The most important point to remember, which is not emphasized enough is that this in NOT artificial life, since the host whose DNA was switched was already alive. Its sort of replacing the operating system of a computer with a new operating system that is a copy of the old one, but put together in a different manner. The computer will behave identically, but the computer was already there !

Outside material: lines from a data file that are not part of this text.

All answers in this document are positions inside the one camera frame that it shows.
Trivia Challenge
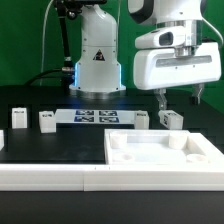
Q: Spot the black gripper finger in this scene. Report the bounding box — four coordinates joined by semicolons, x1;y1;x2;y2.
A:
191;83;204;105
154;89;167;110

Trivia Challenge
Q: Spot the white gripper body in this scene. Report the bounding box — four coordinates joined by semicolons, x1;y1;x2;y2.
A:
133;42;221;90

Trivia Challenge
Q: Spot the white square table top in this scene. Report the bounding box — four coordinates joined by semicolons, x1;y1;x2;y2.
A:
104;129;224;165

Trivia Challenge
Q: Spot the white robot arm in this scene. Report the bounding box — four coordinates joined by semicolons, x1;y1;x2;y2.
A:
70;0;221;109

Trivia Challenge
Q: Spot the white block at left edge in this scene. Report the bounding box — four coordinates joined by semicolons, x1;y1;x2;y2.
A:
0;130;4;151

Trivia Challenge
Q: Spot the white L-shaped obstacle fence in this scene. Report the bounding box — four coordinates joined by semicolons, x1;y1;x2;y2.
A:
0;164;224;191

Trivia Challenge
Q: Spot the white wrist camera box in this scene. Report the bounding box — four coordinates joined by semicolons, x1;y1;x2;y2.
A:
135;26;185;49

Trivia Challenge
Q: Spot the black cable bundle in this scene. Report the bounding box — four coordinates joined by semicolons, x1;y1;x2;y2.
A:
23;68;75;87

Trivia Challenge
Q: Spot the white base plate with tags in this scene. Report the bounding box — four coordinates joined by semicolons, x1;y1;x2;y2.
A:
55;109;135;124

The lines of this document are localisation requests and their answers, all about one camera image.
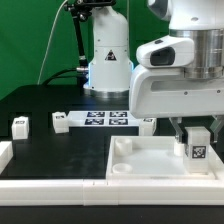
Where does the white cable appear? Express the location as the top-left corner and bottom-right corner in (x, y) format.
(37, 0), (69, 86)

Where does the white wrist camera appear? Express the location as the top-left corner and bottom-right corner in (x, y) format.
(136, 35), (194, 68)

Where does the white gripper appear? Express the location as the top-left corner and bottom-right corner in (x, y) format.
(129, 65), (224, 143)

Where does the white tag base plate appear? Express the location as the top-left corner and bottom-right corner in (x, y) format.
(68, 111), (139, 127)

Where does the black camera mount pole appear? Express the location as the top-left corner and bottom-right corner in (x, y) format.
(65, 0), (116, 87)

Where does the white U-shaped fence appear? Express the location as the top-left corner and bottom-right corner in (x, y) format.
(0, 177), (224, 206)

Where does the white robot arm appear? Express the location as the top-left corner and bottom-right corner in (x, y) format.
(84, 0), (224, 120)

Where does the white square tabletop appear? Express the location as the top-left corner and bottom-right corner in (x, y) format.
(106, 136), (224, 181)

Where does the black cable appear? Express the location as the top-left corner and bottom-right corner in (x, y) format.
(42, 68), (88, 86)

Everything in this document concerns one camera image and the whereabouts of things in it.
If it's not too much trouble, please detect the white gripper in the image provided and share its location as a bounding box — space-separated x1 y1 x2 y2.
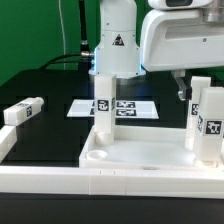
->
140 9 224 101

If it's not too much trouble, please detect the white desk top tray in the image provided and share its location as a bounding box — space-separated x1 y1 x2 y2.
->
79 125 224 171

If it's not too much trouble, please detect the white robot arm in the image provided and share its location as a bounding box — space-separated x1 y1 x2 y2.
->
90 0 224 100

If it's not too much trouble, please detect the white U-shaped fence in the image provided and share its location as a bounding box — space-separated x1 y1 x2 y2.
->
0 128 224 199

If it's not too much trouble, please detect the white marker base plate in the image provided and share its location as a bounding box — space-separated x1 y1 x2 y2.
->
67 99 159 119

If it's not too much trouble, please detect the black cable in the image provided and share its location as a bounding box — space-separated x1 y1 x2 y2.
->
38 0 96 70

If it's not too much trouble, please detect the white thin cable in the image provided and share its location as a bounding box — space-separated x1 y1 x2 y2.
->
58 0 67 70

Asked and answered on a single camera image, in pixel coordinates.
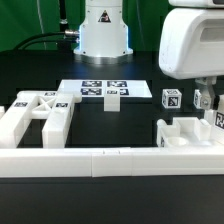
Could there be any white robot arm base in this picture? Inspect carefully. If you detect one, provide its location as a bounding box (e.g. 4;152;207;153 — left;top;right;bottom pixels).
74;0;133;65

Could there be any white tagged cube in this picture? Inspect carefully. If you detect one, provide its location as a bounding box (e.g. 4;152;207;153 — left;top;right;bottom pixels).
193;89;201;109
162;89;182;109

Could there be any white U-shaped fence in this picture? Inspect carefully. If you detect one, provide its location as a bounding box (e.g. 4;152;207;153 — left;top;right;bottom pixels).
0;146;224;178

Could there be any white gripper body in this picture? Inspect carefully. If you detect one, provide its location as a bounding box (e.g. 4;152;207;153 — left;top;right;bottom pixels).
159;0;224;79

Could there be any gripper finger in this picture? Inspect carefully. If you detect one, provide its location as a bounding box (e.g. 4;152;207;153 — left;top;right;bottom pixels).
195;77;217;110

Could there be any white chair back frame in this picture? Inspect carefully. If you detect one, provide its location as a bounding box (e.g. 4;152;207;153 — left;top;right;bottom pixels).
0;91;82;149

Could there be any white tagged cube near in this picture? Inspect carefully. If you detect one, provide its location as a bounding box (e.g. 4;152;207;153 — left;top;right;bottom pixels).
162;89;182;109

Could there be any white tag plate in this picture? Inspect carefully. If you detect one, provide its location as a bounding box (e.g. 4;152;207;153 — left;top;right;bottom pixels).
58;79;152;98

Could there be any white chair seat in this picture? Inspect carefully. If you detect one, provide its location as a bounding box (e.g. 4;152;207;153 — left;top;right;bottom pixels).
156;117;224;147

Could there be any black cable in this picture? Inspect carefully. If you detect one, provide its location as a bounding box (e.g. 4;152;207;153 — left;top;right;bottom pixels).
13;29;80;51

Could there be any white tagged cube far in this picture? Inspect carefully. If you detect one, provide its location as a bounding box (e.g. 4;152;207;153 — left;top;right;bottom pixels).
193;89;201;109

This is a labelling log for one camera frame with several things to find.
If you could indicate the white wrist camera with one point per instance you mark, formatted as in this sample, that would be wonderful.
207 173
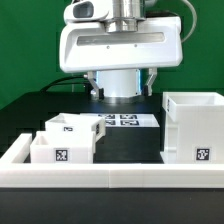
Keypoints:
86 11

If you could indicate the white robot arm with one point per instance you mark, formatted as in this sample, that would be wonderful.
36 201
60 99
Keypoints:
127 84

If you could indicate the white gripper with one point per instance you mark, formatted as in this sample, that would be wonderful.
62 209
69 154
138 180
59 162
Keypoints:
88 47

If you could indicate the white drawer box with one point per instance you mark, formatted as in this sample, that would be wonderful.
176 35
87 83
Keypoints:
63 147
77 123

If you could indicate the white fiducial marker sheet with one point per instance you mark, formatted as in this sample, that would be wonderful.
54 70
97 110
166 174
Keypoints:
126 120

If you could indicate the white drawer cabinet frame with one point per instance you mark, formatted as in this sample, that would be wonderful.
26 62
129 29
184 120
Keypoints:
194 128

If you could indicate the white workspace border frame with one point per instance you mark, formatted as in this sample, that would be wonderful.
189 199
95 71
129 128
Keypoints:
15 172

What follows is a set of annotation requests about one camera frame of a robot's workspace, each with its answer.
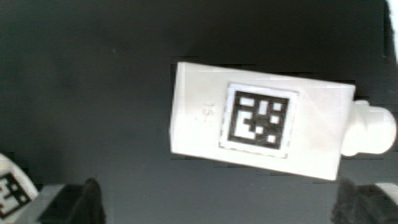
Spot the white stool leg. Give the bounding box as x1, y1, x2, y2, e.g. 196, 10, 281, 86
0, 153, 38, 224
171, 62, 398, 180

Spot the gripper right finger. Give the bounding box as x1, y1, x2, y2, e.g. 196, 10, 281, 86
331, 179, 398, 224

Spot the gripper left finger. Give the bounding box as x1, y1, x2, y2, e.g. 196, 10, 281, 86
24, 179, 107, 224

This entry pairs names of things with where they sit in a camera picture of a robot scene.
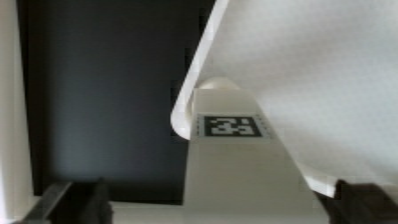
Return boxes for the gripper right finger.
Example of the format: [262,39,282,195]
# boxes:
[319,180,398,224]

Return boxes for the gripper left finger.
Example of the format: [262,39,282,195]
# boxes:
[17,179,115,224]

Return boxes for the white leg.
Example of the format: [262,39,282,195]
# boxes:
[184,78,330,224]

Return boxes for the white desk top tray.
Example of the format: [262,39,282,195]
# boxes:
[171,0,398,200]

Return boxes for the white U-shaped fence frame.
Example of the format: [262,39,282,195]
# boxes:
[0,0,216,224]

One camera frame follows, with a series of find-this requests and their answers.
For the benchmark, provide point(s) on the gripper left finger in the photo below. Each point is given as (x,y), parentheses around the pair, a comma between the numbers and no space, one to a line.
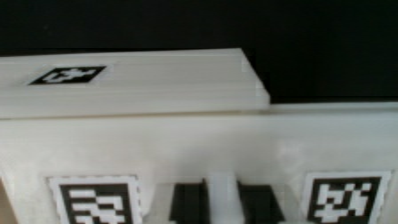
(191,204)

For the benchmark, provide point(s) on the white U-shaped fence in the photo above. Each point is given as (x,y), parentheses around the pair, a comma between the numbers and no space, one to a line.
(154,84)

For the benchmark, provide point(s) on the white cabinet door panel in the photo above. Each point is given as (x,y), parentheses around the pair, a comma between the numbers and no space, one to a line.
(90,168)

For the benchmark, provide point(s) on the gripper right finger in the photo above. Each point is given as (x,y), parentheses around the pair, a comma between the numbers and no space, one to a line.
(262,209)

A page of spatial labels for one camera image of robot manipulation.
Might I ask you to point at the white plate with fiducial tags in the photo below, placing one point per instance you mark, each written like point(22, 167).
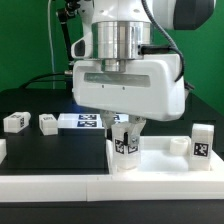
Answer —
point(79, 121)

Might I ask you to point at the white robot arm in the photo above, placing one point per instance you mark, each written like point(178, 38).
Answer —
point(118, 69)

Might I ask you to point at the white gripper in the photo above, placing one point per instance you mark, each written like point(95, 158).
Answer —
point(149, 88)

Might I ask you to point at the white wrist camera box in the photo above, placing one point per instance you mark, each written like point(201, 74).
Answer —
point(83, 48)

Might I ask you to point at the white front fence bar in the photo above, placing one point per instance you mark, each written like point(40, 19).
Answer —
point(71, 188)

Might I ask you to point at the black camera stand pole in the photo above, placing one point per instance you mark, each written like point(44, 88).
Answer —
point(64, 14)

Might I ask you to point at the white square table top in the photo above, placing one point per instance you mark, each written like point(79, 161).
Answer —
point(166, 154)

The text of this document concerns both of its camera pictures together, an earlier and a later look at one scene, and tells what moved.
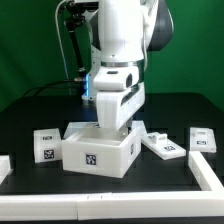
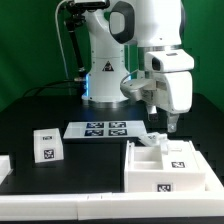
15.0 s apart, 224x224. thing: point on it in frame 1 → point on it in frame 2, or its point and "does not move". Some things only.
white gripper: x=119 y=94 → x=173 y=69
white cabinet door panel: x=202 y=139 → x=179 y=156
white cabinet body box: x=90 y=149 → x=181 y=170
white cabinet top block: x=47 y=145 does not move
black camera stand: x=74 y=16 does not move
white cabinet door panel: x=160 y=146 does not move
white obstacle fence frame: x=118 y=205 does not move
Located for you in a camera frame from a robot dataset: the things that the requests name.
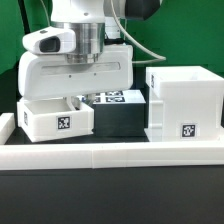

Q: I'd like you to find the white U-shaped border frame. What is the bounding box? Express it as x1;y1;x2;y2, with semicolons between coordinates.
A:
0;113;224;170

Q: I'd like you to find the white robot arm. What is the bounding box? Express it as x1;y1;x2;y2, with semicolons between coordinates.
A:
18;0;163;100

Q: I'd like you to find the white sheet with fiducial markers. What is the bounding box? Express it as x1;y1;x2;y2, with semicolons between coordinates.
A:
77;89;148;105

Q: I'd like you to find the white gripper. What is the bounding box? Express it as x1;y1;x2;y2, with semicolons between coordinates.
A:
18;45;133;100

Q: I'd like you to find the black pole with clamp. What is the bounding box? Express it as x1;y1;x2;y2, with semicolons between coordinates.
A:
17;0;30;35

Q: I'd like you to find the white drawer cabinet housing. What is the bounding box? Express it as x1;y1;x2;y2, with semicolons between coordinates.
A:
145;66;224;142

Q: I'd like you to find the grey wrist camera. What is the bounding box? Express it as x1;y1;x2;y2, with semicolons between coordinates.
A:
22;27;76;55

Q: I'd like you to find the white front drawer box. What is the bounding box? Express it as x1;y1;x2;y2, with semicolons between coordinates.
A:
17;98;94;142

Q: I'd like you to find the white cable on green wall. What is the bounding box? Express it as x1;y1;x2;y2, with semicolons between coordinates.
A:
109;0;168;66

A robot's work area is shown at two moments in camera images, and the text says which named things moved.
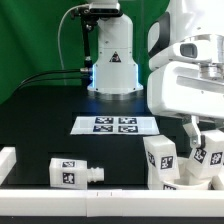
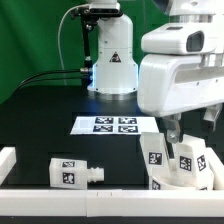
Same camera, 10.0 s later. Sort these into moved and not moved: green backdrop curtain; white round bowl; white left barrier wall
Moved: white round bowl
Not moved: green backdrop curtain; white left barrier wall
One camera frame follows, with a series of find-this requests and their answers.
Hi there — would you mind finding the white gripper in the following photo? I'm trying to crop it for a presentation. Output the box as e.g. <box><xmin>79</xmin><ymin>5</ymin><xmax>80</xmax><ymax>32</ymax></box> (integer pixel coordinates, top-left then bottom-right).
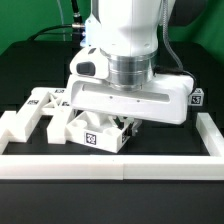
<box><xmin>67</xmin><ymin>47</ymin><xmax>195</xmax><ymax>136</ymax></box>

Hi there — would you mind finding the white chair seat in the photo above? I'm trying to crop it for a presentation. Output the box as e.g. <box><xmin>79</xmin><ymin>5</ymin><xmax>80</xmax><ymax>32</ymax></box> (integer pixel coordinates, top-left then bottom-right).
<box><xmin>66</xmin><ymin>111</ymin><xmax>134</xmax><ymax>153</ymax></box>

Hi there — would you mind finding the white tagged cube far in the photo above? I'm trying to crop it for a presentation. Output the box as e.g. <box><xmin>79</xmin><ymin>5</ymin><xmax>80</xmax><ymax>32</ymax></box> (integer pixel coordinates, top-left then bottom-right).
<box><xmin>188</xmin><ymin>88</ymin><xmax>204</xmax><ymax>106</ymax></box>

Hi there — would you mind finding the white U-shaped fence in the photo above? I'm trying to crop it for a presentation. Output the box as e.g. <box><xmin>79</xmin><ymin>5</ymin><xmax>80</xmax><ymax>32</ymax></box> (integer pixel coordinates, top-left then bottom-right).
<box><xmin>0</xmin><ymin>111</ymin><xmax>224</xmax><ymax>180</ymax></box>

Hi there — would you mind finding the white chair back frame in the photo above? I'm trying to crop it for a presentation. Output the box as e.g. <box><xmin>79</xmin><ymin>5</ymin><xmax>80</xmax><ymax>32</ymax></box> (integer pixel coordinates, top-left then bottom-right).
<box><xmin>0</xmin><ymin>87</ymin><xmax>74</xmax><ymax>150</ymax></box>

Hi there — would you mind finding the black cable with connector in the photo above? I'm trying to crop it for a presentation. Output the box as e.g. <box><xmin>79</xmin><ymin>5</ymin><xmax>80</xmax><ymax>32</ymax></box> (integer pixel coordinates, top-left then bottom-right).
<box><xmin>27</xmin><ymin>0</ymin><xmax>86</xmax><ymax>42</ymax></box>

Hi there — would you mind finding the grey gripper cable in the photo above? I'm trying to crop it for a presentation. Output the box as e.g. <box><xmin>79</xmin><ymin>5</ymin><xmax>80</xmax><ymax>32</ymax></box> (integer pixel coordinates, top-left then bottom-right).
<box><xmin>153</xmin><ymin>0</ymin><xmax>198</xmax><ymax>91</ymax></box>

It sort reminds one of me how Pierre Menard ‘re-creates” Don Quixote in the famous story by Jose Luis Borges
The following links are useful debates of these questions
http://www.cnet.com/8301-30976_1-20006877-10348864.html
On this post, Jacob Needleham http://www.jacobneedleman.com/bio.htm) says
If I were talking to Venter I would ask him if he thinks it’s misleading to say he created life. Certainly, as with cloning, we will have to wait and see what these created beings actually are like. In any case, from what i understand, what was done was to insert some chemically synthesized genes into one or another chromosomal strand. But the bacterium or microorganism is far more than its chromosomes–there is the whole organism which may determine and make possible the life of this being–the cytoplasm, mitochondria, etc. And since no single organism or species of organism can exist apart from a functional inter-relationship with other organisms and influences, one might be justified in saying one created life only if he created from scratch the whole necessary and interdependent context of living nature within which the microrganism exists and has its specific function”
Worth thinking about…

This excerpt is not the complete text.